Let’s crunch the numbers: Breaking down paper costs in schools
At the most basic level, the physical costs associated with paper aren’t cheap. Leaders in the education field estimate that the average school could use over 250,000 pieces of paper per year – averaging 6 cents per sheet, you’re investing a sizeable $15,000 into paper alone.
The troubling part: your paper trail is costing you much more than just the purchase of the product – in fact, many uses of paper tend to require additional costs, setting schools back tens of thousands every year in:
- Photocopying. In our schools, photocopying is often an essential part of day to day operations. In fact, Ray Fleming, the Education Marketing Manager at Microsoft, estimates that an average school spends up to $120,000 annually on photocopying - on top of the spend on paper.

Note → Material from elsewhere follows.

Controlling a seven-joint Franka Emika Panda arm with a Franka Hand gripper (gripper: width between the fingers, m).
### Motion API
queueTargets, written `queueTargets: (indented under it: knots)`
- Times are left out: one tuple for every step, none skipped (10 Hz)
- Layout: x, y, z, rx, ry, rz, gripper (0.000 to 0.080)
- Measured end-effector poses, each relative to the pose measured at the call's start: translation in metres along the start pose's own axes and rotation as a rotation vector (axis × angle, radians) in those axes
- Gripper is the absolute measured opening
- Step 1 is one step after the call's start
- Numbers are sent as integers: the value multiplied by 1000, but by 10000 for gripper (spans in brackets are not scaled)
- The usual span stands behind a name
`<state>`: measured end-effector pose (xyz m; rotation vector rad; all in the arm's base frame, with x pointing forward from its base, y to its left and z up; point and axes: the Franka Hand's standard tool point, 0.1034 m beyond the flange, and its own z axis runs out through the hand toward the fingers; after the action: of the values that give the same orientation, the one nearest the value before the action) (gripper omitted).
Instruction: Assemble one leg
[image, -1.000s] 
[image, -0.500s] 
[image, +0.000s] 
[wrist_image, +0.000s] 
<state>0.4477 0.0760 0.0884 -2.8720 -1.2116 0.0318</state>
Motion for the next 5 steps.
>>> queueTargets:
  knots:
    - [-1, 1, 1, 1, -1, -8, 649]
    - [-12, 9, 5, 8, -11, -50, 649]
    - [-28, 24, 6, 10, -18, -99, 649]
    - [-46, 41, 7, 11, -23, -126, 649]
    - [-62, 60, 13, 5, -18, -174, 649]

- Printing. Part and parcel with photocopying, schools also spend hefty amounts on printing and the materials associated with it. Australians throw away over 18 million print cartridges per year.Printers are costly to purchase, maintain, and repair.

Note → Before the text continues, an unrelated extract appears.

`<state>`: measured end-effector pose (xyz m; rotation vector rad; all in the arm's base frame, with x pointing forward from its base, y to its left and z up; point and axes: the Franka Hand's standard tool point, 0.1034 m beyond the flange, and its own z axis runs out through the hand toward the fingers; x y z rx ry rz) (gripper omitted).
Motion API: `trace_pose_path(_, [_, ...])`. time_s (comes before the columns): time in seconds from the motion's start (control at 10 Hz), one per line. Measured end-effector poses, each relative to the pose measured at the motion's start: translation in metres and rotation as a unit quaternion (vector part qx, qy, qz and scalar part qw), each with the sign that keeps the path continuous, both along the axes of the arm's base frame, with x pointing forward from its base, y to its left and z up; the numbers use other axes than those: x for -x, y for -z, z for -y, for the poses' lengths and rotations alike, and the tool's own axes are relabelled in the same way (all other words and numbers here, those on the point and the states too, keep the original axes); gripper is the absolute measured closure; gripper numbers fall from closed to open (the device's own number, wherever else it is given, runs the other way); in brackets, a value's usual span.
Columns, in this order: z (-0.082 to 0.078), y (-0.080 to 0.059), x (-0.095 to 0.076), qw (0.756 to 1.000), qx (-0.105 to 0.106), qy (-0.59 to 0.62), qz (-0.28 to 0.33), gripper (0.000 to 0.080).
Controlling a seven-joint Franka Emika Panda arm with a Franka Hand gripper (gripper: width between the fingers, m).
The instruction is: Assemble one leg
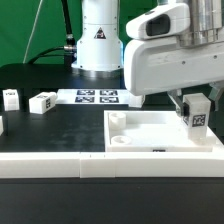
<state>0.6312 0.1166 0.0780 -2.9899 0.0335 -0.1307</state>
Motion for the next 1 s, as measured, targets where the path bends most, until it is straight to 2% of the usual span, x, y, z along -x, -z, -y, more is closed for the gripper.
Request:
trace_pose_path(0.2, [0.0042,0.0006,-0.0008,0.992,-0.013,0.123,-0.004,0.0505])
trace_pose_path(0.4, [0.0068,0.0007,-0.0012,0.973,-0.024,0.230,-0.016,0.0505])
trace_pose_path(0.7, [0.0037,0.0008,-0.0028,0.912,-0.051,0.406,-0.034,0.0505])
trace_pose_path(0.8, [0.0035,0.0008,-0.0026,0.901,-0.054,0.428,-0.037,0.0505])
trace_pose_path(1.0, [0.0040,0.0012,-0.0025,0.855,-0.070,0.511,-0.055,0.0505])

- Textbooks. It may not be the most obvious source of spending, but paper textbooks are also costing your school a significant amount of money. Whether its pages of textbooks that are photocopied, or individual textbooks, these can add up: some educators estimate that using digital textbooks could save schools up to $250 per student per year.
- Administrative time. As they say, time is money. The time of your staff members is precious, yet the often tedious process of managing paper can take its toll. Some estimates average 15 minutes spent for every piece of paper filed, not inclusive of finding, printing, stapling or mailing it. This means if your school uses a mere 20,000 pieces of paper, your staff could reinvest 5,000 hours each year in time with students rather than pushing paper.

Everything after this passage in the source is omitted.